In recent years, top outsourcing cities such as Bangalore have fought back against foreign rivals with more skills training and better infrastructure.
Still, the battle may be only just starting, as the China market comes of age.
One sign of this is its recent consolidation to create giants that can take on the likes of Infosys and Wipro. Take the recent flurry of mergers and acquisitions: leading player Neusoft has picked up assets including a Finnish software firm; smaller fry like Beyondsoft announced in August that it would buy six Chinese and Japanese units of a United States player.
And the most eye-catching of all - Pactera, a merger of two former Chinese outsourcing rivals HiSoft and VanceInfo. The newly merged group with about 24,000 employees, whose corporate clients include IBM and Hewlett-Packard, has become one of China's biggest alongside Neusoft.

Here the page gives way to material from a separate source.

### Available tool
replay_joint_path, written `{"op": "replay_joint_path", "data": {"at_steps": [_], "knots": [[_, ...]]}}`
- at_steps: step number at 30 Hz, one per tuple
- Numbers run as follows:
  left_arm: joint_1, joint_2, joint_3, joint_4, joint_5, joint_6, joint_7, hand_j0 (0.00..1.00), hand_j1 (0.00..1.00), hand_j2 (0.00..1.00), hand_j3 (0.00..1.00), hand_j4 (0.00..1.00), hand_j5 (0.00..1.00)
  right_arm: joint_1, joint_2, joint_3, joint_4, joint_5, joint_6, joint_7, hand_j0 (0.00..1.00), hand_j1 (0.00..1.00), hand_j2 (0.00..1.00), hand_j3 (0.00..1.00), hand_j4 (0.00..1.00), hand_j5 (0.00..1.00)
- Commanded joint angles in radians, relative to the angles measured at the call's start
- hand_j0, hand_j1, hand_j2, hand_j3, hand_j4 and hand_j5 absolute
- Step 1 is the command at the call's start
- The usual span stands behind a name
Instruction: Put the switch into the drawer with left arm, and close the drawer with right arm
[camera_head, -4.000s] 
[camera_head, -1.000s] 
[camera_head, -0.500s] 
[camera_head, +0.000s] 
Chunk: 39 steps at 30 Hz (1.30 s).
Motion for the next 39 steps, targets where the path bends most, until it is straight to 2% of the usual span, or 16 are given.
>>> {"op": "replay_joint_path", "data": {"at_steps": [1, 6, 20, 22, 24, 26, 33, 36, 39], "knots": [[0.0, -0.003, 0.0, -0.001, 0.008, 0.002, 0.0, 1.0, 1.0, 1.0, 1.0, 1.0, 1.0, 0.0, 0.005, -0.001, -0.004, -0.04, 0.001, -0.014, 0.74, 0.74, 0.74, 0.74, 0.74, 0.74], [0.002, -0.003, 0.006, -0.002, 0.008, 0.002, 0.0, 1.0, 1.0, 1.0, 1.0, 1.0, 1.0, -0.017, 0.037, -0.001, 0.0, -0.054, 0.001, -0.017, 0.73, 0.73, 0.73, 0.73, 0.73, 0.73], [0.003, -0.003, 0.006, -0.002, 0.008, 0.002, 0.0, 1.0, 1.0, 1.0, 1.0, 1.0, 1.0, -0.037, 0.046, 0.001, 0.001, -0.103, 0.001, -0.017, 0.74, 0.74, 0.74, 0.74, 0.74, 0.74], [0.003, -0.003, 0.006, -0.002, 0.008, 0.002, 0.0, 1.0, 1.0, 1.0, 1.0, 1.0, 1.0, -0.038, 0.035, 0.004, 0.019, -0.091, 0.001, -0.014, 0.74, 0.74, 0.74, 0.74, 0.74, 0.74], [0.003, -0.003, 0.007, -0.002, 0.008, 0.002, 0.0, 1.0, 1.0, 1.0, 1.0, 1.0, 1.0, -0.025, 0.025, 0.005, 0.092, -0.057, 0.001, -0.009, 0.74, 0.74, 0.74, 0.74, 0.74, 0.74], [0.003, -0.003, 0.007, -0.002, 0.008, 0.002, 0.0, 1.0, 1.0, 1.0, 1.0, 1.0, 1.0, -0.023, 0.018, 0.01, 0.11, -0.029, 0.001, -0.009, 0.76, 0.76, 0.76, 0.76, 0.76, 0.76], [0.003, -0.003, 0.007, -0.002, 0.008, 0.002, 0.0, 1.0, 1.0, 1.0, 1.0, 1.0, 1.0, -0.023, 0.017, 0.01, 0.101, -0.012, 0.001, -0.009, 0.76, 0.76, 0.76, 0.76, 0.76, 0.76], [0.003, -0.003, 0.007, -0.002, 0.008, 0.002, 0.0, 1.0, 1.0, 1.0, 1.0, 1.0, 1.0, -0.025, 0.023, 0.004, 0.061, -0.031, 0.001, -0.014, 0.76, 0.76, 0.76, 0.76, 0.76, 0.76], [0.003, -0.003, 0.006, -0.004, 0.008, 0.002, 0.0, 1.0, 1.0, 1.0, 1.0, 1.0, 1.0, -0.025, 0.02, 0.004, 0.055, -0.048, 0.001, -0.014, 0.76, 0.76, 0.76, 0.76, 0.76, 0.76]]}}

Dubbed by Chinese financial writer Chang Qing as an "aircraft carrier" for the young industry, Pactera has provided guidance that its full-year revenues could be about US$675 million.
"The merger has made us a world-class IT services provider with an extensive global reach," Pactera chief executive Loh Tiak Koon told The Straits Times.
In the coming years, mergers will become "a major trend and feature of (China's) industry", predicts Ms Sha.
China's huge domestic multibillion-dollar market is also giving its vendors a leg-up over their Indian rivals. And it is likely to burgeon as multinational corporations pile in while richer Chinese firms flock abroad.
So while Pactera may be still about six times smaller than giants like Infosys, it is less concerned about surpassing them in size than offering "a serious alternative to India" for global companies, said Mr Loh, a Singaporean.
Meanwhile, China is investing more in cutting-edge areas such as cloud computing to host the world's burgeoning Internet data, while training more IT experts. Outsourcing hubs like Chongqing are going as far as dangling 100,000 yuan (S$19,600) housing rebates to attract top talent.
So while there may still be a thousand li (miles) to go on the journey to competing neck and neck with India, China has taken the first Shi Bai Qian Wan steps.
Ms Sha is optimistic it can cover the distance. "We can say that the potential and future momentum of China's outsourcing industry far surpasses that of India's."